Let’s just be upfront about this: we’ll have a front oscillating north and south across our area for the better part of this week, and each wave of low pressure riding along the front will bring renewed chances for rain.

There will be some breaks in the rain that we’ll flesh out as best we can below, but this will be one of those weeks where you’re glad you have our Local4Casters app so you can check the radar at a moment’s notice.  

For example, tonight’s WDIV Fighting Peacocks softball game has already been cancelled due to the big batch of steady rain moving into the area.  And we would expect that most little league practices this evening have been cancelled for the same reason.  

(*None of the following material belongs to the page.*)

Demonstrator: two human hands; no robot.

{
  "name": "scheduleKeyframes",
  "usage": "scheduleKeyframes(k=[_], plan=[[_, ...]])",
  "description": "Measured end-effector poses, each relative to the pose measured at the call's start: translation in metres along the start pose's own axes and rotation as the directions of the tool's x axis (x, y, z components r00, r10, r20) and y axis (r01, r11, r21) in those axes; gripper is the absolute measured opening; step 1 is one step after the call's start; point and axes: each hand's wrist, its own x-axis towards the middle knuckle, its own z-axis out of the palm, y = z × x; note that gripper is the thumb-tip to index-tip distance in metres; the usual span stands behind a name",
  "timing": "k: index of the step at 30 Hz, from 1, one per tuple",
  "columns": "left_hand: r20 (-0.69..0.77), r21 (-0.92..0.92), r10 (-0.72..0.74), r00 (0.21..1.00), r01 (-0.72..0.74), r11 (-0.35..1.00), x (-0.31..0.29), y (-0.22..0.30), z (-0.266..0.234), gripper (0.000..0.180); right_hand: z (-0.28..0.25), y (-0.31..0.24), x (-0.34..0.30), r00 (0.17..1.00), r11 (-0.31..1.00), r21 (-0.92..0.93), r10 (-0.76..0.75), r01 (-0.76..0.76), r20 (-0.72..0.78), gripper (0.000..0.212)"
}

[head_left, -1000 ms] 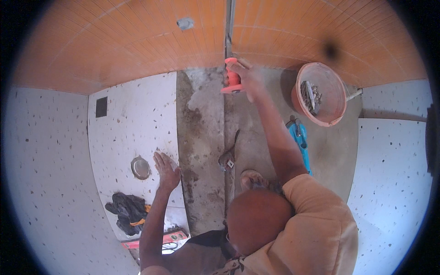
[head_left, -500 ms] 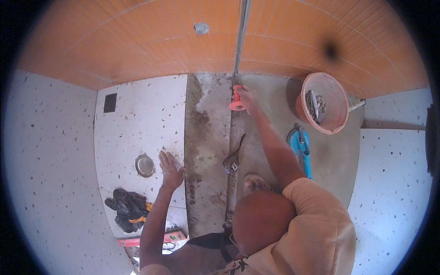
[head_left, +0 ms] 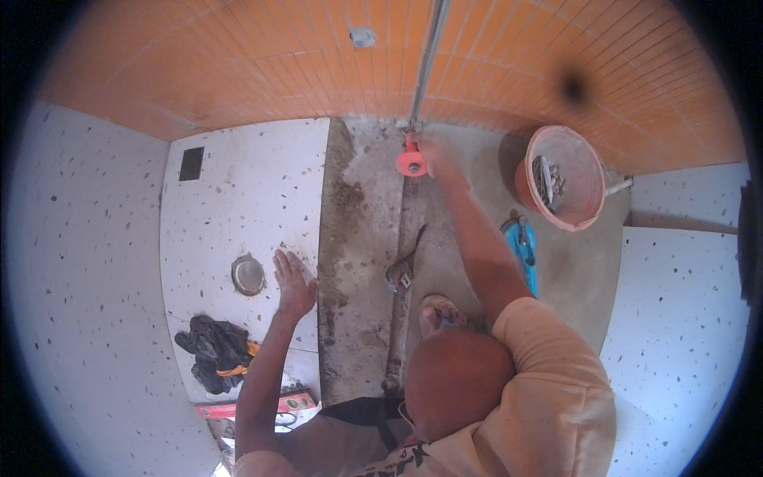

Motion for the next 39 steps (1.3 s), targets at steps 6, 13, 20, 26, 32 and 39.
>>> scheduleKeyframes(k=[6, 13, 20, 26, 32, 39], plan=[[-0.024, -0.002, -0.042, 0.999, 0.042, 0.999, -0.007, -0.008, -0.008, 0.098, 0.03, -0.005, -0.014, 0.99, 0.985, 0.131, 0.121, -0.111, -0.069, 0.019], [-0.033, -0.01, -0.005, 0.999, 0.004, 1.0, -0.007, -0.008, -0.002, 0.098, 0.006, 0.027, 0.031, 0.981, 0.946, 0.257, 0.188, -0.196, 0.055, 0.022], [-0.049, -0.006, 0.057, 0.997, -0.057, 0.998, 0.002, -0.002, 0.01, 0.098, -0.023, 0.031, 0.045, 0.994, 0.998, -0.006, -0.066, 0.067, 0.084, 0.022], [-0.058, -0.001, 0.025, 0.998, -0.025, 1.0, -0.011, -0.02, 0.001, 0.099, 0.016, -0.004, -0.04, 0.972, 0.96, 0.171, 0.206, -0.223, 0.111, 0.027], [-0.088, 0.105, 0.098, 0.991, -0.088, 0.991, -0.006, -0.026, 0.001, 0.1, 0.01, 0.004, -0.122, 0.965, 0.973, 0.159, 0.131, -0.169, 0.228, 0.032], [0.194, 0.029, -0.056, 0.979, 0.051, 0.998, 0.052, 0.013, -0.064, 0.059, 0.047, 0.013, -0.171, 0.94, 0.912, 0.283, 0.228, -0.297, 0.252, 0.033]])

If you’re one of the few who doesn’t have our app, just go to the app store and search under “WDIV”…you’ll see it right there.  Our app is truly one of the best weather apps you can get…and we don’t just say this because it’s ours…it has a lot of features that other apps don’t have.  And it’s FREE!

Monday night

This first batch of rain will taper off during the evening, with all rain moving out by 10:00 or 11:00 p.m.

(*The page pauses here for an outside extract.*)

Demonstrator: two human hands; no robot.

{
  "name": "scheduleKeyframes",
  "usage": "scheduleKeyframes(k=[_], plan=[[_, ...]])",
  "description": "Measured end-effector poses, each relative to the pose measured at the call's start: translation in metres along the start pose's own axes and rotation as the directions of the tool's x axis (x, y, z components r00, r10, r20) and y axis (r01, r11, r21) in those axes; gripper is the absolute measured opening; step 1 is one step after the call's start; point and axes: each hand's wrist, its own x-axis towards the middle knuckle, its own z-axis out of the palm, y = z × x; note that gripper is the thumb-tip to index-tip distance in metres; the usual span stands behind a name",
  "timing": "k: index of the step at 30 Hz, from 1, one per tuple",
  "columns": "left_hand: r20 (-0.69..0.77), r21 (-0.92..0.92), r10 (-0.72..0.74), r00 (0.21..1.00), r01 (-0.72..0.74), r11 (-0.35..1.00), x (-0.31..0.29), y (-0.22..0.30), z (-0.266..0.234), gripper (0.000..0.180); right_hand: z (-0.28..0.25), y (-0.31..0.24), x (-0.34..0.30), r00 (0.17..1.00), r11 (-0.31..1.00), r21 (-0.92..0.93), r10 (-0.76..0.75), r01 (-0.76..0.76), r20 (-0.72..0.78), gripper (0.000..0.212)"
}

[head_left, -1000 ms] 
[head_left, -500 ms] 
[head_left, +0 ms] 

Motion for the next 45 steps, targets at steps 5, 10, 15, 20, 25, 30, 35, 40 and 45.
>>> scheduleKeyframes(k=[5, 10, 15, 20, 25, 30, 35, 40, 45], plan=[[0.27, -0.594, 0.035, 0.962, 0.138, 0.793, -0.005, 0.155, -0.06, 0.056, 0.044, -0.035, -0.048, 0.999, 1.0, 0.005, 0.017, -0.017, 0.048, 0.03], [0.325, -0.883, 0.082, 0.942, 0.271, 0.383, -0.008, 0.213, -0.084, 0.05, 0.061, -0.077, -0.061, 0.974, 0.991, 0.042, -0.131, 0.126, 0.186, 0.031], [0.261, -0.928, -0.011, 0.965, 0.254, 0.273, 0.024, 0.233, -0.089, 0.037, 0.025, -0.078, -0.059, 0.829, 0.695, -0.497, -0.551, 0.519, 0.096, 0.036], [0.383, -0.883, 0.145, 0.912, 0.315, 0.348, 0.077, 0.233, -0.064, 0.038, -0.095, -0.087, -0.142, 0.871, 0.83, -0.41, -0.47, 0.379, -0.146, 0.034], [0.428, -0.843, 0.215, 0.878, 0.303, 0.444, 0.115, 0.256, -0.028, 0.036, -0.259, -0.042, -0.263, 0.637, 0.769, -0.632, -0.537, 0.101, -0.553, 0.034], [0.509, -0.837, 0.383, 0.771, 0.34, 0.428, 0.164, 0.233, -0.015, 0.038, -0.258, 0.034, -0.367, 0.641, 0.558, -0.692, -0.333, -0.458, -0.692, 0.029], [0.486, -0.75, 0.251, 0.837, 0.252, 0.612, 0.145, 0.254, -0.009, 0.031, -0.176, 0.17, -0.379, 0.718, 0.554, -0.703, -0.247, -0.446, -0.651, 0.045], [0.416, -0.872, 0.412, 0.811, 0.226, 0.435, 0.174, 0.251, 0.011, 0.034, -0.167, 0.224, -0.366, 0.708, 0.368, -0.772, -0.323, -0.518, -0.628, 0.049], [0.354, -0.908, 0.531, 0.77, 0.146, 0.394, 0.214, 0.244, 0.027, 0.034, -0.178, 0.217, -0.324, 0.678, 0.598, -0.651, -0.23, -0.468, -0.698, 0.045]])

After that, it’ll be just mostly cloudy skies for the remainder of the night, with lows in the upper 30s (4 degrees Celsius).  Northeast wind will back to the north, at 5 to 10 mph.  But until we lose that easterly component to the wind, a Lakeshore Flood Advisory will remain in effect for the Lake Erie coastal sections of Wayne and Monroe Counties…currently set to expire at 10:00 p.m.

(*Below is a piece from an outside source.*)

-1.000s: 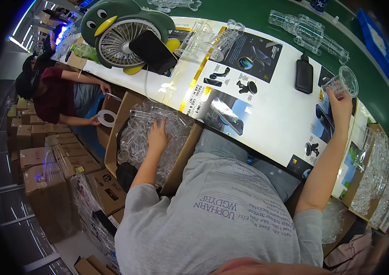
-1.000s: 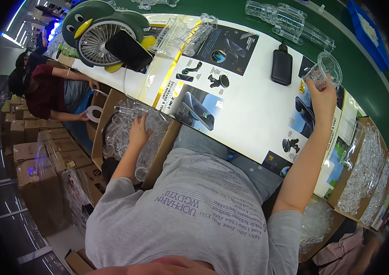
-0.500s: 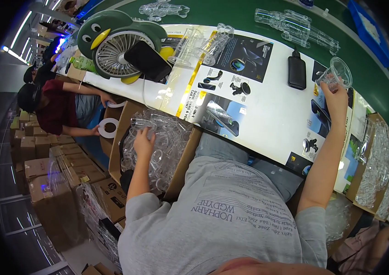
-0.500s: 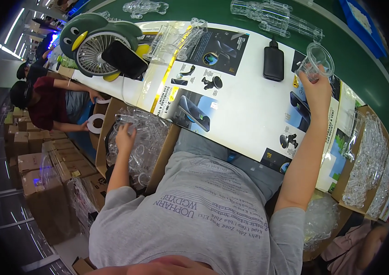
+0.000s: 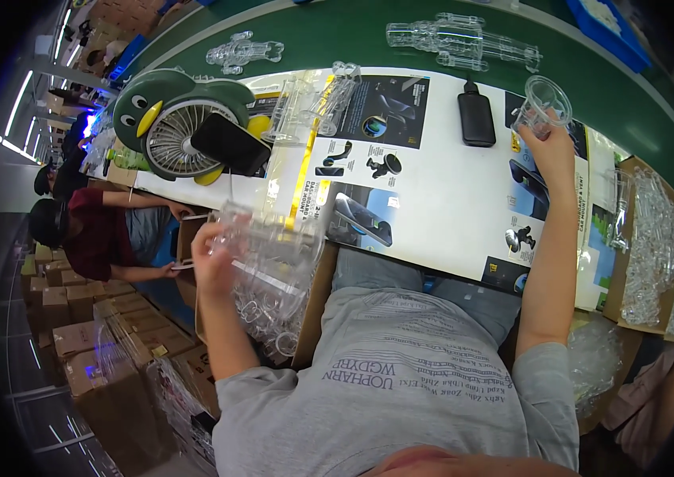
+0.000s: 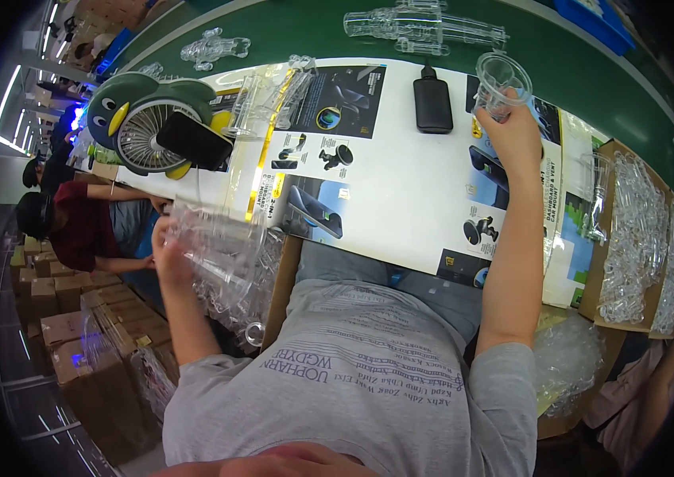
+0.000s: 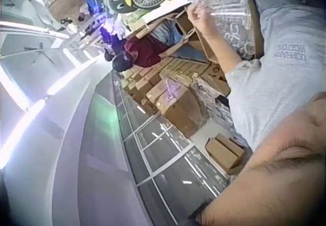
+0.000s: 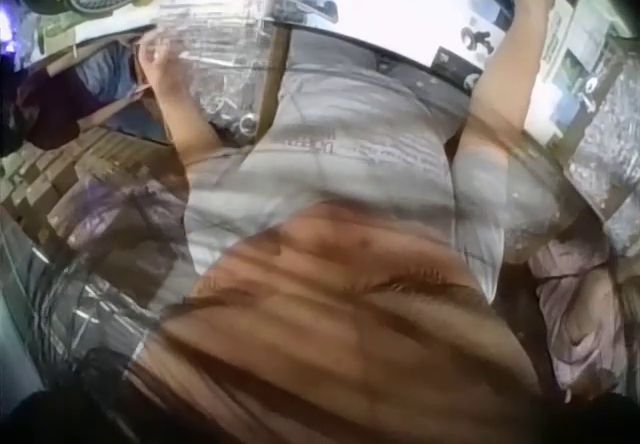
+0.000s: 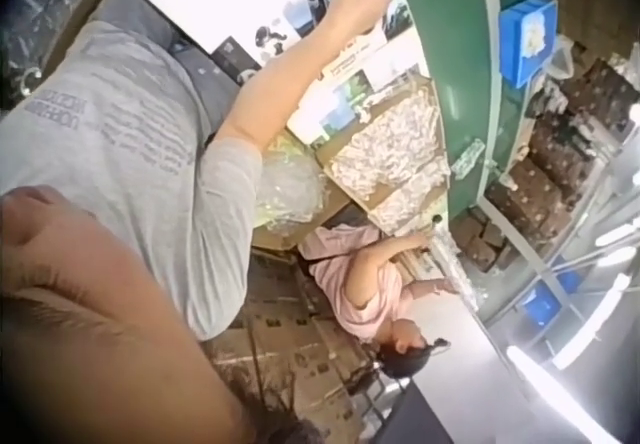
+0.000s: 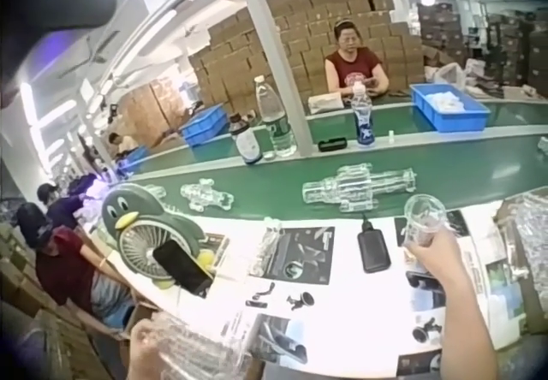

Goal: Assembling plastic components on a production line, applying liquid from a squeeze bottle.

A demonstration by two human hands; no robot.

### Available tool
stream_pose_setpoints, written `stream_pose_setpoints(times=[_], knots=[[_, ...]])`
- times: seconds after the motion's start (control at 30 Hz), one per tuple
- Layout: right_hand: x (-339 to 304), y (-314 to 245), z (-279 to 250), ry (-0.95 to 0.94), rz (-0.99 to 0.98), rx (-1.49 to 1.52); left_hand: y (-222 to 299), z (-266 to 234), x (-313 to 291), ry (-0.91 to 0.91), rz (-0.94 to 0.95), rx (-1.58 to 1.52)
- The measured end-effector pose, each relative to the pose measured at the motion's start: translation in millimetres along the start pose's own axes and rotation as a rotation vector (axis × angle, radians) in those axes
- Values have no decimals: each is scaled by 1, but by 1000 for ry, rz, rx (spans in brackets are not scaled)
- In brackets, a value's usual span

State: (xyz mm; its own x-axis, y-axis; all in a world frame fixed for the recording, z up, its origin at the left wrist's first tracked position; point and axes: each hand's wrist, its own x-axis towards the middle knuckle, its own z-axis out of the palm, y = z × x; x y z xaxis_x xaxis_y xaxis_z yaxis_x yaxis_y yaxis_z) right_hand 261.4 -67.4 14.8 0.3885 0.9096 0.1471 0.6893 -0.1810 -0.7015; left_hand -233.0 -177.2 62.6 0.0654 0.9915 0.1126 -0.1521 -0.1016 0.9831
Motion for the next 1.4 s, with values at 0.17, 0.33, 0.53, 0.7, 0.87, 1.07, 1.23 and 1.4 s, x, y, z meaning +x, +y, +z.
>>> stream_pose_setpoints(times=[0.17,0.33,0.53,0.7,0.87,1.07,1.23,1.4], knots=[[4,14,7,31,-13,-24,-57,111,54,270,276,-187],[-3,4,6,33,-37,11,-87,160,84,379,420,217],[1,10,5,22,-35,-24,-110,147,67,293,296,258],[1,7,4,25,-12,-45,-103,136,38,182,231,520],[-1,7,4,44,-24,-11,-88,110,27,64,143,760],[-2,5,2,-9,3,7,-63,100,31,163,198,739],[-3,2,2,-4,10,2,-28,136,48,-246,343,1296],[-2,2,1,-20,9,-40,-42,158,65,-374,349,1398]])
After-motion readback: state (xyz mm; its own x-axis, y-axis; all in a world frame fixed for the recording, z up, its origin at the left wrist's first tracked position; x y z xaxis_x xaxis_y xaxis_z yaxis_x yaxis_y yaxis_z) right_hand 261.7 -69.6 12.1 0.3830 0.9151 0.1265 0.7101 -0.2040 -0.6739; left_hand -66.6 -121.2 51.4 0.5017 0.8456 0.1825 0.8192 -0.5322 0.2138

We may start our Tuesday with partial sunshine, but skies will cloud over and, by late afternoon or evening, showers are possible. Highs in the mid 50s (12 degrees Celsius).  North wind will veer to the northeast at 5 to 10 mph.

Rain is likely Tuesday night ahead of the aforementioned front heading back to the north. Lows in the mid 40s (8 degrees Celsius), with temperatures probably rising late at night.


Your particular weather on Wednesday will be directly tied to just how far north that warm front travels before stopping.  South of the front, some sun may come out, temperatures will shoot into the low 70s(22 degrees Celsius), and afternoon showers and thunderstorms will develop (possibly strong).

North of the front, you keep the clouds and rain most of the day, and will have a much cooler day…perhaps holding in the 50s (12 to 13 degrees Celsius).  

It’s hard to say exactly which mile road the front will stop at so, at this point, be aware of what we just explained, and we’ll try to refine this part of the forecast on Tuesday.

The front sags back south Wednesday night, so another big batch of rain crosses the area.  Lows in the mid 50s (12 degrees Celsius).

Thursday and Friday

The front then comes back north on Thursday, with the same uncertainty as we explained above as to how far north it will move before stopping, although our gut feeling is that it won’t travel as far north on Thursday as it will on Wednesday.  So count on another rain and thunderstorm chance, but those south of the front getting near 70 degrees (21 degrees Celsius), and much cooler north of the front.

That front finally makes a big push south and east Thursday night, so more showers and possible thunderstorms are likely, with lows near 50 degrees (10 degrees Celsius).

As long as that front exits the area first thing Friday morning, the rest of the day will be dry, with some sun coming out.  Highs in the mid 60s (17 to 18 degrees Celsius).

First look at the weekend:

Saturday looks dry right now, with partly cloudy skies and highs in the mid 60s (17 to 18 degrees Celsius).  We can handle that.

Saturday night looks dry, as does most of Sunday.  The models are having trouble with the speed of the next approaching cold front.  Some models try to bring in some showers by the end of the day, while others keep us dry.  We’re leaning toward dry right now – and we’ll keep you posted through the week.

Highs Sunday should warm into the upper 60s (20 degrees Celsius), and even near 70 degrees if we hold that rain off.